## Exercise directions:
Once the pictures are set aside, reproduce all of the records exactly.
Data for the task Start Marker
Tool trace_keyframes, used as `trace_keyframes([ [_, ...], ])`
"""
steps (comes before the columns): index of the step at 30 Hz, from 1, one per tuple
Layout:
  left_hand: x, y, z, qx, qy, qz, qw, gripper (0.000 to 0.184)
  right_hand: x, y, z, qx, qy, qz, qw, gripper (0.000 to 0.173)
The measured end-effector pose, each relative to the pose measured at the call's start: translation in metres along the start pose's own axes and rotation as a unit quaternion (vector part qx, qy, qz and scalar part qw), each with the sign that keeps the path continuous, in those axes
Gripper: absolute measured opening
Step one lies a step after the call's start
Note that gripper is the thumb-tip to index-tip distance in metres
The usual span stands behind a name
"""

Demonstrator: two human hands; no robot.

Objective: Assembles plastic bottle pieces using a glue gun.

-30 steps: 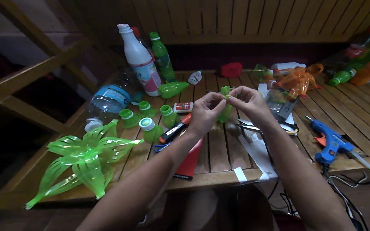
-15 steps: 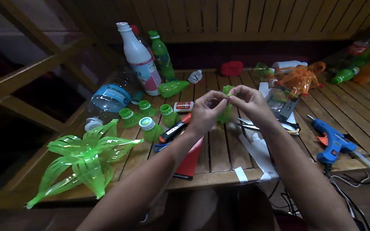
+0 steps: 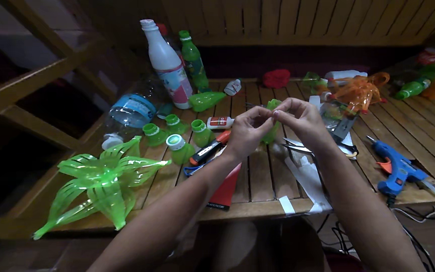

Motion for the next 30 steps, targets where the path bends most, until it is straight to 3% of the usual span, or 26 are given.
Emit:
trace_keyframes([
  [6, 0.0041, 0.0013, -0.0036, 0.000, 0.000, 0.006, 1.000, 0.009, 0.0005, -0.0012, -0.0002, -0.003, -0.003, 0.001, 1.000, 0.003],
  [10, 0.0060, 0.0052, -0.0057, 0.004, 0.026, 0.021, 0.999, 0.007, 0.0026, 0.0006, -0.0023, -0.035, 0.011, -0.015, 0.999, 0.026],
  [16, 0.0084, 0.0072, -0.0070, -0.010, 0.037, 0.031, 0.999, 0.006, 0.0019, -0.0017, -0.0005, -0.013, 0.004, 0.001, 1.000, 0.026],
  [20, 0.0057, 0.0054, -0.0049, 0.001, 0.034, 0.022, 0.999, 0.007, 0.0041, 0.0020, -0.0028, 0.002, 0.003, 0.001, 1.000, 0.038],
  [30, 0.0038, 0.0026, -0.0033, 0.007, 0.032, 0.023, 0.999, 0.007, 0.0008, 0.0026, -0.0034, -0.022, -0.012, -0.004, 1.000, 0.015],
])
Point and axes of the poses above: each hand's wrist, its own x-axis towards the middle knuckle, its own y-axis out of the back of the hand, z = x × y, the point moved 6 cm from there along x, towards the middle knuckle, and after that the axes turned 11 degrees about z, right-handed, at the moved point
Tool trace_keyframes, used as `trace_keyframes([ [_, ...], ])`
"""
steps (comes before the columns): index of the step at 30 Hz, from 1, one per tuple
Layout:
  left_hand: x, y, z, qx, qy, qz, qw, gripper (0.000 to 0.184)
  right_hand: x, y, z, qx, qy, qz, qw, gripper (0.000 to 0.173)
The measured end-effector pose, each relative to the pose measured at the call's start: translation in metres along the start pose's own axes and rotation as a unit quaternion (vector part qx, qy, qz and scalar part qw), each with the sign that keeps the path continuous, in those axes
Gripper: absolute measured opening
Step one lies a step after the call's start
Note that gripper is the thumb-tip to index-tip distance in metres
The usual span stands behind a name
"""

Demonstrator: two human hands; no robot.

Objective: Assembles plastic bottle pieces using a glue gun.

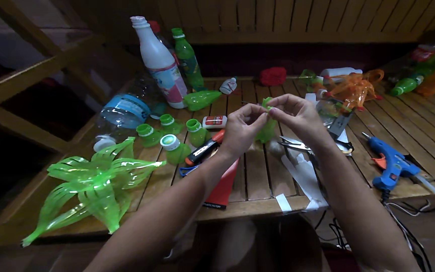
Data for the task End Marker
## Result of this exercise:
Tool trace_keyframes, used as `trace_keyframes([ [_, ...], ])`
"""
steps (comes before the columns): index of the step at 30 Hz, from 1, one per tuple
Layout:
  left_hand: x, y, z, qx, qy, qz, qw, gripper (0.000 to 0.184)
  right_hand: x, y, z, qx, qy, qz, qw, gripper (0.000 to 0.173)
The measured end-effector pose, each relative to the pose measured at the call's start: translation in metres along the start pose's own axes and rotation as a unit quaternion (vector part qx, qy, qz and scalar part qw), each with the sign that keeps the path continuous, in those axes
Gripper: absolute measured opening
Step one lies a step after the call's start
Note that gripper is the thumb-tip to index-tip distance in metres
The usual span stands behind a name
"""

Demonstrator: two human hands; no robot.

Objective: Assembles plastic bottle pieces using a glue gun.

-30 steps: 
-15 steps: 
+0 steps: 

Motion for the next 30 steps, targets where the path bends most, until it is straight to 3% of the usual span, or 26 are given.
Emit:
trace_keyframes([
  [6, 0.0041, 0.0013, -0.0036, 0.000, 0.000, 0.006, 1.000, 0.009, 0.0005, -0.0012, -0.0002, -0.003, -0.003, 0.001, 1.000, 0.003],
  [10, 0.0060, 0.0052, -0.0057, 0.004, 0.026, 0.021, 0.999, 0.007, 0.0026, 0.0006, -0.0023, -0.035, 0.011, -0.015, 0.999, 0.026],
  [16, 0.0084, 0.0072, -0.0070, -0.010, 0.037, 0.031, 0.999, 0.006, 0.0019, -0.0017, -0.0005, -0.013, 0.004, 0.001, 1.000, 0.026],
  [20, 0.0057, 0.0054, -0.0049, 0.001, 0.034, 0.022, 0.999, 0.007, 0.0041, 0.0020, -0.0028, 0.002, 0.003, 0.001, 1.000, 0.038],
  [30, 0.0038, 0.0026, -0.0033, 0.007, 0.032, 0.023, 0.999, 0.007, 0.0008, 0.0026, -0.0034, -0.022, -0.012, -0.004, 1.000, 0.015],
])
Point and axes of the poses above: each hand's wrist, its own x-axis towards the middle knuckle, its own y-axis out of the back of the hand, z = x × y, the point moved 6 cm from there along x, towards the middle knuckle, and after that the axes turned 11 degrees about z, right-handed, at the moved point
Tool trace_keyframes, used as `trace_keyframes([ [_, ...], ])`
"""
steps (comes before the columns): index of the step at 30 Hz, from 1, one per tuple
Layout:
  left_hand: x, y, z, qx, qy, qz, qw, gripper (0.000 to 0.184)
  right_hand: x, y, z, qx, qy, qz, qw, gripper (0.000 to 0.173)
The measured end-effector pose, each relative to the pose measured at the call's start: translation in metres along the start pose's own axes and rotation as a unit quaternion (vector part qx, qy, qz and scalar part qw), each with the sign that keeps the path continuous, in those axes
Gripper: absolute measured opening
Step one lies a step after the call's start
Note that gripper is the thumb-tip to index-tip distance in metres
The usual span stands behind a name
"""

Demonstrator: two human hands; no robot.

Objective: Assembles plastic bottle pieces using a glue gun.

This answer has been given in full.